Stegle Oliver, Denby Katherine J, Cooke Emma J, Wild David L, Ghahramani Zoubin, Borgwardt Karsten M
Interdepartmental Bioinformatics Group, Max Planck Institute for Developmental Biology, Max Planck Institute for Biological Cybernetics, Tübingen, Germany.
J Comput Biol. 2010 Mar;17(3):355-67. doi: 10.1089/cmb.2009.0175.
Understanding the regulatory mechanisms that are responsible for an organism's response to environmental change is an important issue in molecular biology.
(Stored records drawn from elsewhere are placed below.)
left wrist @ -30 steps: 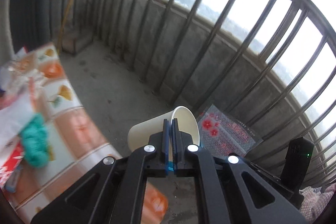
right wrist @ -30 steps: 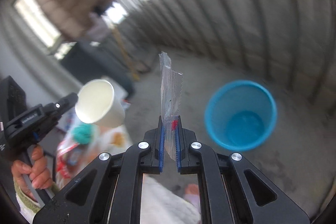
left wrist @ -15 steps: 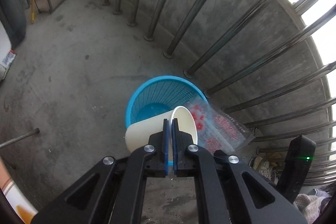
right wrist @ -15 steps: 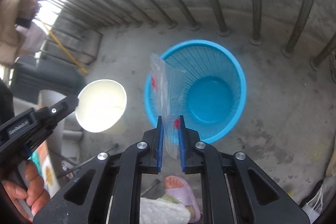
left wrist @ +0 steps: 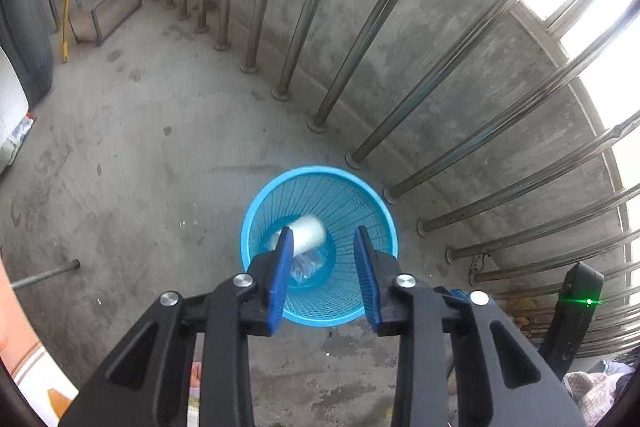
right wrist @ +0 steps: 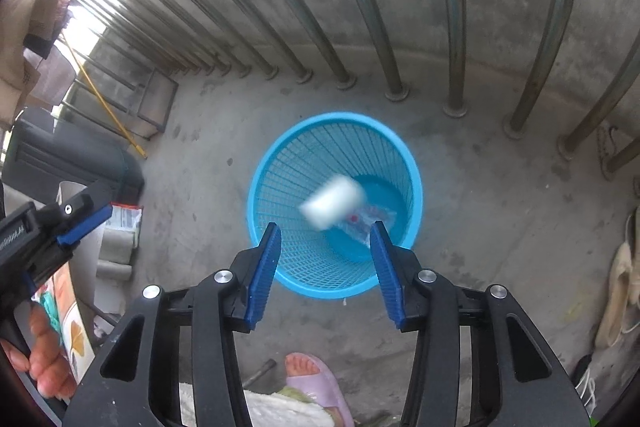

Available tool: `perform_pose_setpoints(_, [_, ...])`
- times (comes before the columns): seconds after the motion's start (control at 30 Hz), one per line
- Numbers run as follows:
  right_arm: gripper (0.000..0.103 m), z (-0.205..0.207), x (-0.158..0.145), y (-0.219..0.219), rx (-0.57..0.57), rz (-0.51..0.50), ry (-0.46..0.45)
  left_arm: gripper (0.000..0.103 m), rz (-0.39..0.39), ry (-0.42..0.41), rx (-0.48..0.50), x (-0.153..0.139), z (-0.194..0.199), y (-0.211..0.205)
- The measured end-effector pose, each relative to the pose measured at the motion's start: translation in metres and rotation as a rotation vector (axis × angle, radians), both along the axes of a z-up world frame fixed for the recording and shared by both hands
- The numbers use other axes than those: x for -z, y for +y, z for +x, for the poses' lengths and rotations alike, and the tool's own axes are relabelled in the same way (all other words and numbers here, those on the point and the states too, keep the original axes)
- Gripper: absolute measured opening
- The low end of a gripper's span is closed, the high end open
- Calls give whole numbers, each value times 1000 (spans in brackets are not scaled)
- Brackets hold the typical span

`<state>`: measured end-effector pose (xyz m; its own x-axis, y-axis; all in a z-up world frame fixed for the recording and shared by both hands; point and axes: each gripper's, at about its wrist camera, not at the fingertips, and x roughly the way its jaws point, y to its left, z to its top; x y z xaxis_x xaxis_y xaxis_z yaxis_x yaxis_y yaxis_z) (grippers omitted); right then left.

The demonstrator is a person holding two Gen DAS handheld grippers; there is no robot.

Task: Collect trash
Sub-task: 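Carry cup and bag over the blue wastebasket and open both grippers, then move both grippers back to the table toward the red wrapper and tissue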

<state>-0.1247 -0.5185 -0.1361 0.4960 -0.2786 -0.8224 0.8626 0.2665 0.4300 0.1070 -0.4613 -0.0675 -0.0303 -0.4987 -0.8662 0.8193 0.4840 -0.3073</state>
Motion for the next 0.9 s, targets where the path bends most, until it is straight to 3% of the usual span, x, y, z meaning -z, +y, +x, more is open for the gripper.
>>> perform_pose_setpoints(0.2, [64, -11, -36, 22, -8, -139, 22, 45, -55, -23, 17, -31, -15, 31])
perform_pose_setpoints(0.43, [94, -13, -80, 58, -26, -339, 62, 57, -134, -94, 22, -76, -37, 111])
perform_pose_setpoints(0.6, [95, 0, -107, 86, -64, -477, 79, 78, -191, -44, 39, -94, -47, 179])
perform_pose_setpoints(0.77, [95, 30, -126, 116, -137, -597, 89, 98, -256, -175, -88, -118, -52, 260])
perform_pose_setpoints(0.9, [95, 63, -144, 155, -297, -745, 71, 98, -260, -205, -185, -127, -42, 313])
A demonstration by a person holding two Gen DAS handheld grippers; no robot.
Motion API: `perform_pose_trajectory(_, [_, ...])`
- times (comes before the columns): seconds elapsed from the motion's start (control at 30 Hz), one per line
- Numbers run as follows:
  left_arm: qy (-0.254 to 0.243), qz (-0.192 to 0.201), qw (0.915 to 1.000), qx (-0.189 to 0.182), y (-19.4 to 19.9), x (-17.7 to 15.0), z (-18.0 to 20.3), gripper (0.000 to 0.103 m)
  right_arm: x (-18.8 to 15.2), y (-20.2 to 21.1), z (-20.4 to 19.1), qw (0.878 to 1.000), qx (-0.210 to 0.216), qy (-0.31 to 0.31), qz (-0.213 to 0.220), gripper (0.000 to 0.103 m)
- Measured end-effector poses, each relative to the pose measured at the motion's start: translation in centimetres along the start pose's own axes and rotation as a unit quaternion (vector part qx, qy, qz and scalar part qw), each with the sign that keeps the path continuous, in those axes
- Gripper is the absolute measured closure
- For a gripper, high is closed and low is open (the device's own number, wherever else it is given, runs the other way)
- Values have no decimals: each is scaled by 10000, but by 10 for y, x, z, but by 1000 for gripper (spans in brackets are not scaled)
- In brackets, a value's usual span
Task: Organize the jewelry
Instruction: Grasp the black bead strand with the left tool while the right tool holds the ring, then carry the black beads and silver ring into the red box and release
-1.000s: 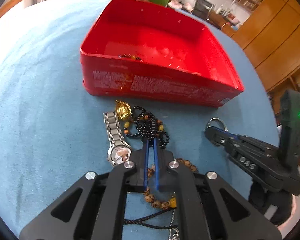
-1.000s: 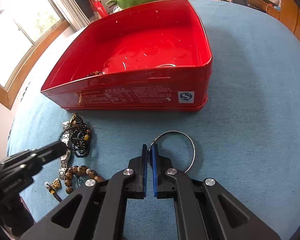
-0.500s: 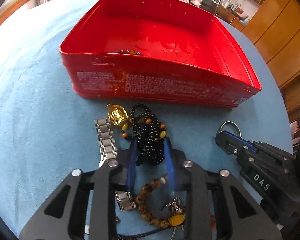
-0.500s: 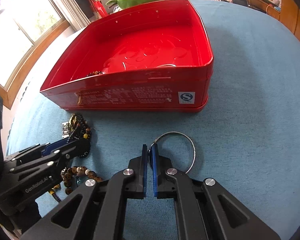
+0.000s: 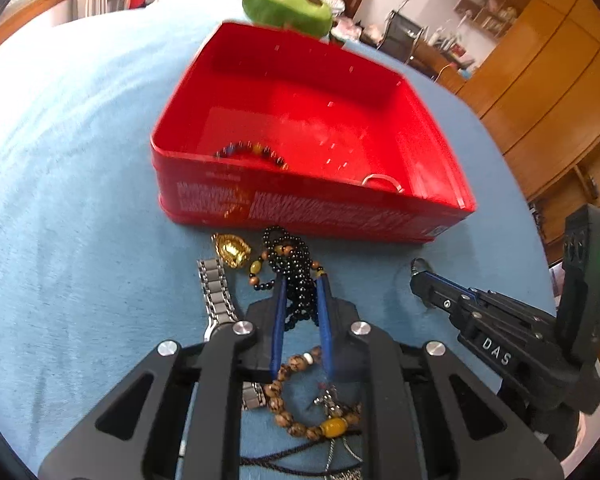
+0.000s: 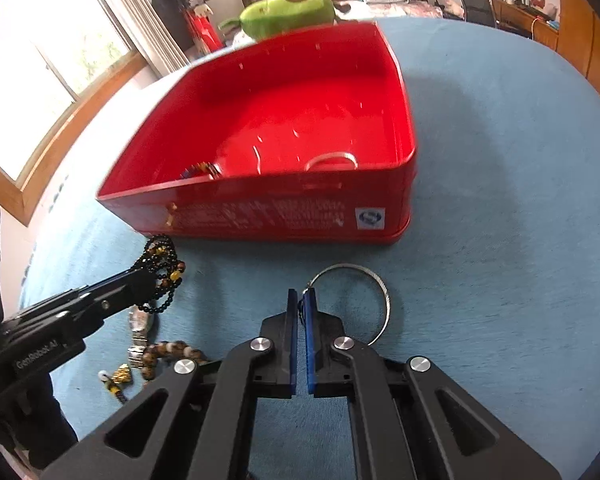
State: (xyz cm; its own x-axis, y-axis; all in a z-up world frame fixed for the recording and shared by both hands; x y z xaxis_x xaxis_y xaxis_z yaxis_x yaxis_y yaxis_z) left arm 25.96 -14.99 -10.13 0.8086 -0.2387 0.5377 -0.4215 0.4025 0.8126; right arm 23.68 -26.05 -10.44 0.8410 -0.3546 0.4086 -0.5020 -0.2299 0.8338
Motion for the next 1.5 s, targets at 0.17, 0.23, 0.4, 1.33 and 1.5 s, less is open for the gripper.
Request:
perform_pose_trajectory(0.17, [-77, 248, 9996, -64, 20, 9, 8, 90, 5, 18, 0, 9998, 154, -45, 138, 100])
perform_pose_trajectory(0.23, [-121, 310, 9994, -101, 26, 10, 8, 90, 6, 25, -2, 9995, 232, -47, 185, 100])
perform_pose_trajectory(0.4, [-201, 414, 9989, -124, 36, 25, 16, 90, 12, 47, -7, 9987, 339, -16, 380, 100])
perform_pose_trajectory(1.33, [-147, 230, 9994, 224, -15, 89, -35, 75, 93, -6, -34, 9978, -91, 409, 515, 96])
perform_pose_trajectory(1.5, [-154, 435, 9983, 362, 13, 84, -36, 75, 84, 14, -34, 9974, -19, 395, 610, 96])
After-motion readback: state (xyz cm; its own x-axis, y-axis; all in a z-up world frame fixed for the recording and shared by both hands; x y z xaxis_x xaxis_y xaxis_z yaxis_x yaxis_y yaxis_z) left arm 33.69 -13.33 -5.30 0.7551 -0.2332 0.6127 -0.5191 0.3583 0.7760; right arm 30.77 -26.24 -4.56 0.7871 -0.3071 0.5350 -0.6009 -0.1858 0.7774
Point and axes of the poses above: each gripper's, at about its wrist camera, not at the fingertips, and y roughly against the way its jaws point, z to its right, x to its top, the point moved 9 cm from there along -y, roughly the way its jaws point, and after that the axes turned 12 degrees about -y, right-handed, at the moved point
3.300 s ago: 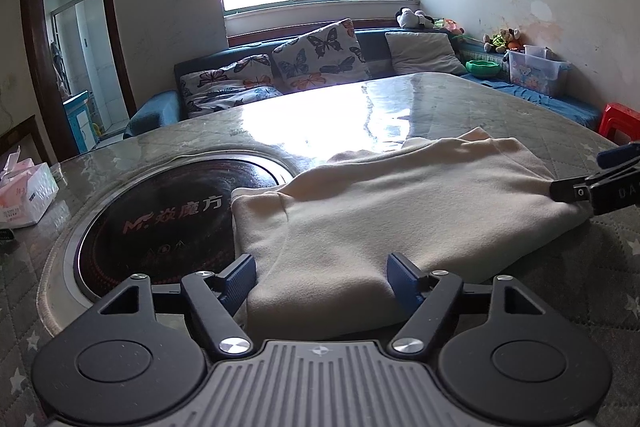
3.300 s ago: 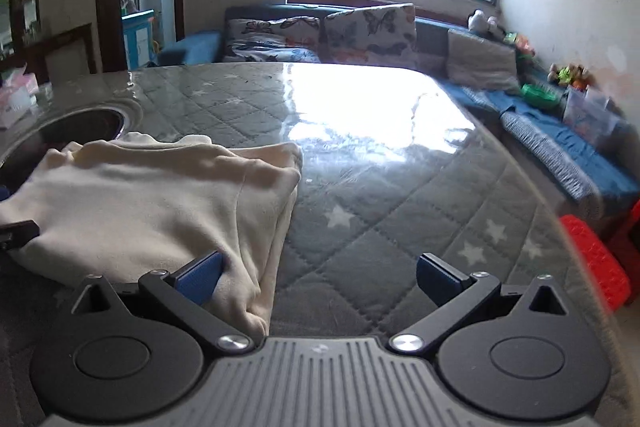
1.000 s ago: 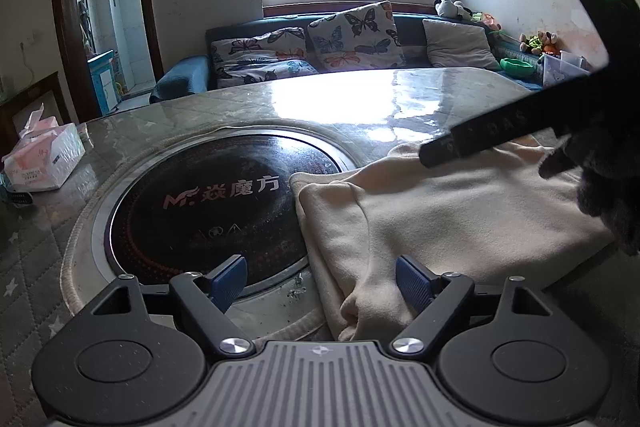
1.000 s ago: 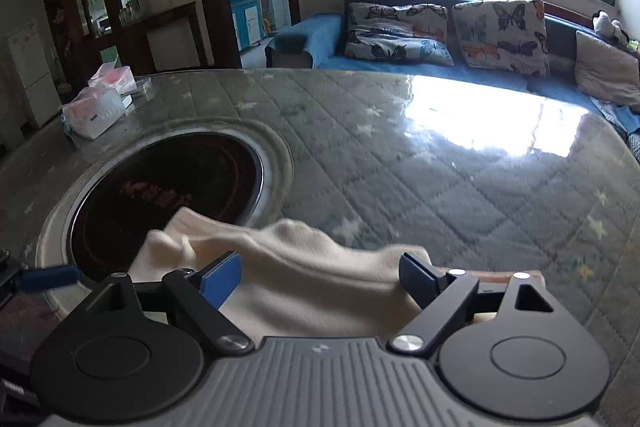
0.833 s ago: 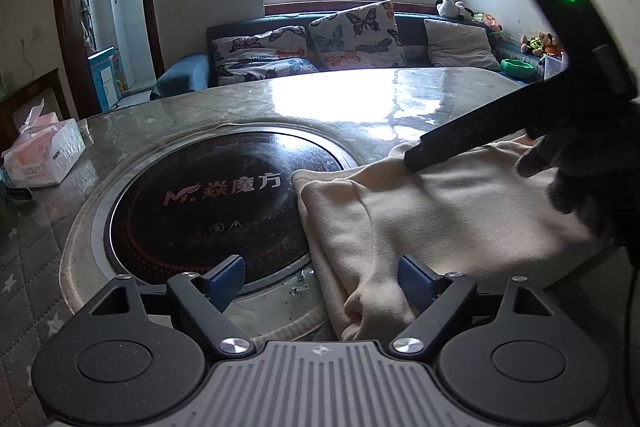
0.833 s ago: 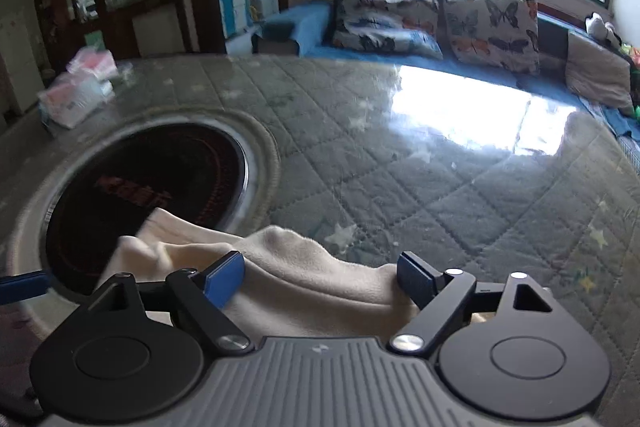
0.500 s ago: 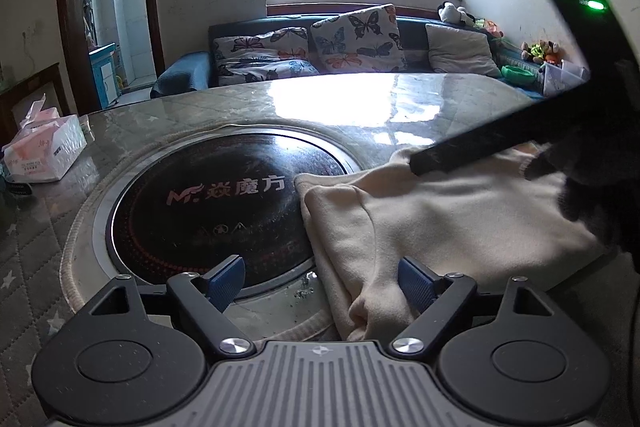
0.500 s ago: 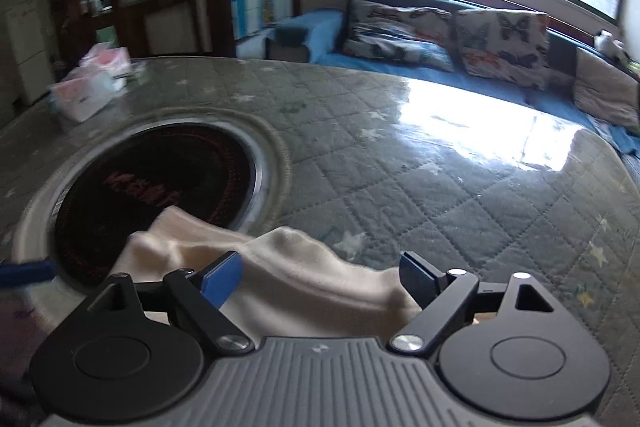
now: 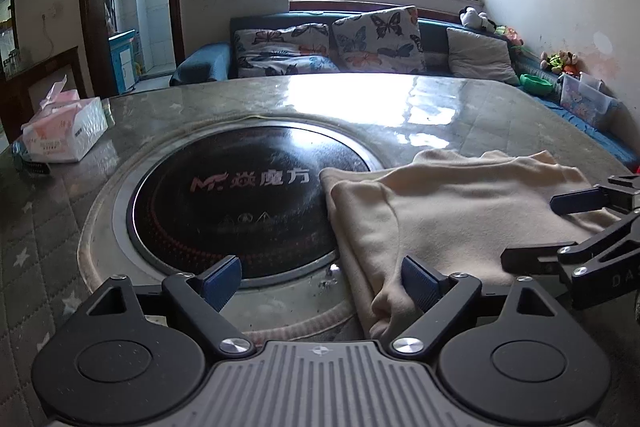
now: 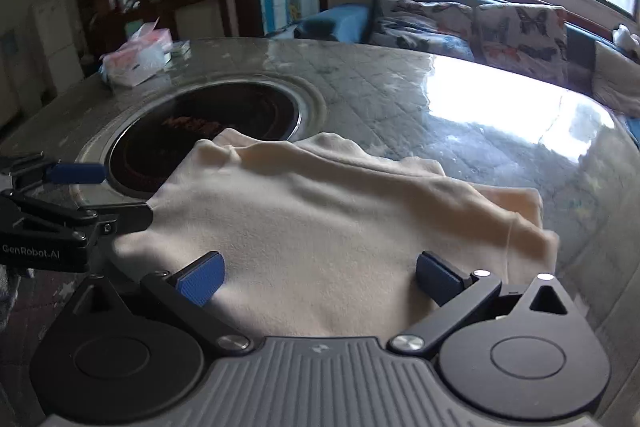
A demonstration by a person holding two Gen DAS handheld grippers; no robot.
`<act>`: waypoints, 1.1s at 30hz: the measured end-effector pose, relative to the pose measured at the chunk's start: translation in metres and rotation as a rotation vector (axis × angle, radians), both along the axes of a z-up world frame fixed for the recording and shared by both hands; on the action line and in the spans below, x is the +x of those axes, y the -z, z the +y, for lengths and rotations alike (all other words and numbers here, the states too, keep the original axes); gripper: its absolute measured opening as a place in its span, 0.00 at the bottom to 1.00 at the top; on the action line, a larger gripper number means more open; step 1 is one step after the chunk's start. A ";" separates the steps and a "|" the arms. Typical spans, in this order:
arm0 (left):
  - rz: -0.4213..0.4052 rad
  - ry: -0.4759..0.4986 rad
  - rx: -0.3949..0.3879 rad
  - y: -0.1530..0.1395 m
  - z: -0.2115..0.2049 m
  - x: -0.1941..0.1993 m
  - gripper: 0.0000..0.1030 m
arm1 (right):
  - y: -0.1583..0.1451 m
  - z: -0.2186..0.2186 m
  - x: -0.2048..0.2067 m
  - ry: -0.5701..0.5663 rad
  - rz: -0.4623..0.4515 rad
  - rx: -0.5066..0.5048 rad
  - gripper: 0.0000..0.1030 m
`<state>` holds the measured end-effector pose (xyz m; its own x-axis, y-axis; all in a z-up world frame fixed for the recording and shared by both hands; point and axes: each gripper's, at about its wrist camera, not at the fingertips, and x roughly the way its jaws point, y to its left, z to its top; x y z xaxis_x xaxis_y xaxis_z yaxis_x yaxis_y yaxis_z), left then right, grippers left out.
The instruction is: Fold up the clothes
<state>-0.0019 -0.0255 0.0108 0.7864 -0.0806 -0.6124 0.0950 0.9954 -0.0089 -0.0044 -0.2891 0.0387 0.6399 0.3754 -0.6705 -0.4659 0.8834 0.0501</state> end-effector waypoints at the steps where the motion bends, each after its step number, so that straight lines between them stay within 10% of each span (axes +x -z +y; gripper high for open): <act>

A first and important step towards this goal is to detect genes whose expression levels are affected by altered external conditions. A range of methods to test for differential gene expression, both in static as well as in time-course experiments, have been proposed. While these tests answer the question whether a gene is differentially expressed, they do not explicitly address the question when a gene is differentially expressed, although this information may provide insights into the course and causal structure of regulatory programs. In this article, we propose a two-sample test for identifying intervals of differential gene expression in microarray time series. Our approach is based on Gaussian process regression, can deal with arbitrary numbers of replicates, and is robust with respect to outliers. We apply our algorithm to study the response of Arabidopsis thaliana genes to an infection by a fungal pathogen using a microarray time series dataset covering 30,336 gene probes at 24 observed time points. In classification experiments, our test compares favorably with existing methods and provides additional insights into time-dependent differential expression.
理解负责生物体对环境变化做出反应的调控机制是分子生物学中的一个重要问题。朝着这一目标迈出的首要且重要的一步是检测其表达水平受外部条件改变影响的基因。已经提出了一系列用于在静态以及时间进程实验中测试差异基因表达的方法。虽然这些测试回答了一个基因是否差异表达的问题,但它们没有明确解决一个基因何时差异表达的问题,尽管这些信息可能有助于深入了解调控程序的过程和因果结构。在本文中,我们提出了一种用于识别微阵列时间序列中差异基因表达区间的双样本检验。我们的方法基于高斯过程回归,可以处理任意数量的重复样本,并且对异常值具有鲁棒性。我们应用我们的算法,使用一个在24个观测时间点覆盖30336个基因探针的微阵列时间序列数据集,研究拟南芥基因对真菌病原体感染的反应。在分类实验中,我们的检验与现有方法相比具有优势,并提供了关于时间依赖性差异表达的更多见解。